The 2-1 loss in Boston marked the beginning of a 12-game run in which Toronto will play six games against the Sox and three more against the Orioles. Then, interleague will give the team another four-week reprieve.
But, starting on June 29, when the Jays will return to division play against the Rays, Toronto will play more than two-thirds (57) of its final 84 games against members of its division.
That is not to discount what Toronto has done thus far. By all accounts, their early-season run has been extremely impressive. But it is fair to suggest that it won’t be until July that the Blue Jays will truly have the opportunity to prove how well they stack up in the best division in baseball.
JONATHAN PAPELBON IS GETTING STRONGER
The approach was blunt. Jonathan Papelbon pumped one fastball after another into the strike zone, daring the Jays to hit his 93-95 mph weapon of first choice. He started the inning with seven straight heaters (all strikes, getting a three-pitch punchout of Adam Lind and a three-pitch grounder from Scott Rolen).
Papelbon flashed a pair of splitters against Lyle Overbay, but with a full count, the Sox closer went back to the fastball for a game-ending groundout to first. It took Papelbon just 12 pitches to record his 11th save of the year (tops in the A.L.), and his first 1-2-3 outing since April 22. (He had allowed at least one baserunner in each of his previous 10 appearances.)

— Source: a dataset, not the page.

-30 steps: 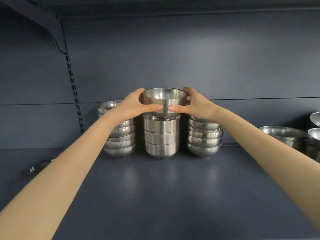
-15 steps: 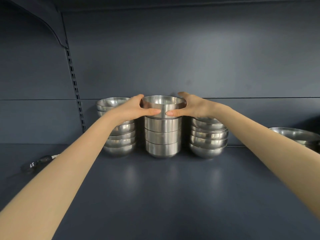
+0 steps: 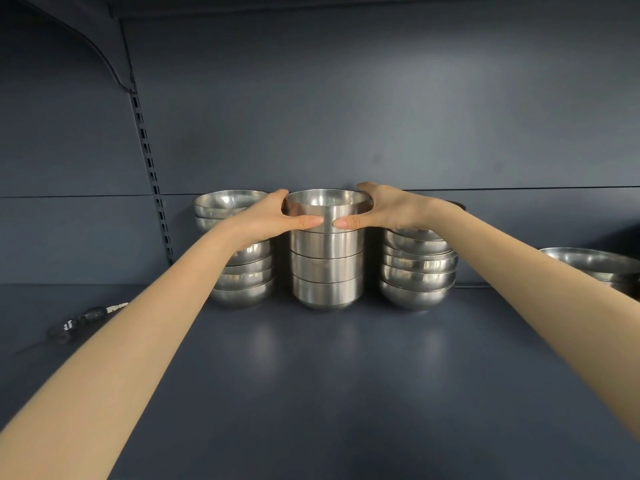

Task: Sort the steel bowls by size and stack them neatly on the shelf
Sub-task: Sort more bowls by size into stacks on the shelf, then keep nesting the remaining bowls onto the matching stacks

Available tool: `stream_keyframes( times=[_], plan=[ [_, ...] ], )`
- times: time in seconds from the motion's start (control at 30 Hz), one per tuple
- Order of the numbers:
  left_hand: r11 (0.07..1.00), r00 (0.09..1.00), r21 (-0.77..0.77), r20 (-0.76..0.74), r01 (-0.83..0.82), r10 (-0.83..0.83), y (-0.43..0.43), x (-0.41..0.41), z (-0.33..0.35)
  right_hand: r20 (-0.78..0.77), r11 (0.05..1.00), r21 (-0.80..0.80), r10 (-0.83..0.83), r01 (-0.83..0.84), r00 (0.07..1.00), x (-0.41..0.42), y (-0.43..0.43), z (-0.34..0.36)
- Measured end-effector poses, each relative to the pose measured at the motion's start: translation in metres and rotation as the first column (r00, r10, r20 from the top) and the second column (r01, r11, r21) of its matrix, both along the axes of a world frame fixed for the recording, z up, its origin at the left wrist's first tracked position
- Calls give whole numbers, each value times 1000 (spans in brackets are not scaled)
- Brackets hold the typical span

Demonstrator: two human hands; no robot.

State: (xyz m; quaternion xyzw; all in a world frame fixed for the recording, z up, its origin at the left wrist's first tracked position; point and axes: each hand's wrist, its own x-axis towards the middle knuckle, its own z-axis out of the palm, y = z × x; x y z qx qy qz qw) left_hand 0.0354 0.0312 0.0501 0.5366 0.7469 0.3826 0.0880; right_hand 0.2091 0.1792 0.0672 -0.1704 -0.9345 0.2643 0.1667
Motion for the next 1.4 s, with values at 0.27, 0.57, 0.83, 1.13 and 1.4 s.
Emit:
stream_keyframes(
  times=[0.27,0.57,0.83,1.13,1.4],
  plan=[
    [997,998,79,58,15,-20,-1,3,-8,43,999,1,-35,35,998,0,-2,1],
    [992,999,124,46,21,-26,-13,9,-16,45,981,160,-115,107,992,8,-9,-1],
    [993,921,106,-380,-47,85,-59,31,-24,-148,810,543,-168,222,975,38,-39,-17],
    [956,663,-34,-728,-293,177,-102,40,-45,-80,703,630,-363,329,928,75,-68,-56],
    [952,703,-116,-700,-284,124,-117,53,-58,113,758,532,-504,376,856,116,-94,-79]
  ],
)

Papelbon’s ERA is down to 1.00. Amazingly, that only leaves him ranked third among Sox relievers, behind Ramon Ramirez (0.86) and Manny Delcarmen (0.96). Papelbon, who had been laboring to get through the ninth with surprisingly extended at-bats, is once again blazing through his assignments.
“He came in and pumped strikes,” said Francona. “You always feel like power behind (Wakefield) is always good. They get one look at a reliever after facing Wake, it’s got to make everybody’s stuff look a little better.”

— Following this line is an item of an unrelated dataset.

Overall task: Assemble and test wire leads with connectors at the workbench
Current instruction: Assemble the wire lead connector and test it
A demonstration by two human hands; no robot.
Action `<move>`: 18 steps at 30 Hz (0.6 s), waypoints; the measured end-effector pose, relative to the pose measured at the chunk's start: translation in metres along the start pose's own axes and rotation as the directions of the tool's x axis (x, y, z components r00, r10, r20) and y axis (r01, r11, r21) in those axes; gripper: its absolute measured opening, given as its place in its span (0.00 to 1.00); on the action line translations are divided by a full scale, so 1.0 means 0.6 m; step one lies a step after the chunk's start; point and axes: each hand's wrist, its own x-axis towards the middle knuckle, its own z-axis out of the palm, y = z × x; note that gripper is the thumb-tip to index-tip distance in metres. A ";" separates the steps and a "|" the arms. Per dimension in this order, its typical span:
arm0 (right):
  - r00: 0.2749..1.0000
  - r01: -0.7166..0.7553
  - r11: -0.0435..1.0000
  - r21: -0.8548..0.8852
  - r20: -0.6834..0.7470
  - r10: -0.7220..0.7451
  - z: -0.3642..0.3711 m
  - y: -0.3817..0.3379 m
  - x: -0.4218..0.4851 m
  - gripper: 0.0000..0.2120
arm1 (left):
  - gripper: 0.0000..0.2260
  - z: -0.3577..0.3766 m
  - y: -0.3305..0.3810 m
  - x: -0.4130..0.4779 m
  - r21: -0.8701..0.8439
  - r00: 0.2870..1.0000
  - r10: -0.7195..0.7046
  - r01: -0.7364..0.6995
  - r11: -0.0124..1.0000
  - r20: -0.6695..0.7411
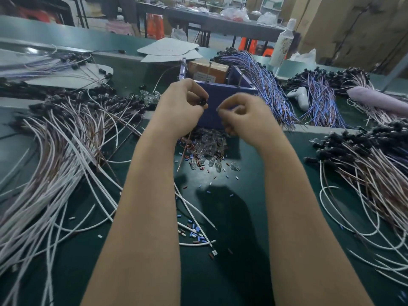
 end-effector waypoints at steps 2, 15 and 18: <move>0.996 0.045 0.995 0.086 -0.083 -0.038 0.001 -0.006 0.012 0.06 | 0.09 0.002 -0.003 0.001 0.016 1.000 0.007 -0.007 1.000 0.004; 0.972 -0.119 0.986 -0.118 0.190 0.140 0.005 0.029 0.017 0.07 | 0.07 0.011 -0.003 -0.001 0.083 1.000 0.022 -0.024 0.996 0.021; 0.946 -0.138 0.980 -0.142 0.273 0.173 0.014 0.036 0.015 0.06 | 0.07 0.012 -0.002 -0.002 0.093 0.999 0.019 -0.024 0.995 0.050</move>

That being the case, the idea of inserting Daniel Bard and his 100 mph fastball into the game seemed somewhat intriguing. And the rookie was indeed up, alongside Ramirez, in the Red Sox bullpen, a fascinating turn of events that suggested the possibility that the Sox might summon a rookie with all of two games of big-league experience to help preserve a one-run lead.
But the appearance was slightly deceiving, Francona clarified after the game that Bard was only going to be summoned had the Jays tied the game or taken the lead. Ramirez would have been summoned if the Sox needed a reliever to try to preserve an advantage. The training wheels, it would seem, are not off Bard…yet.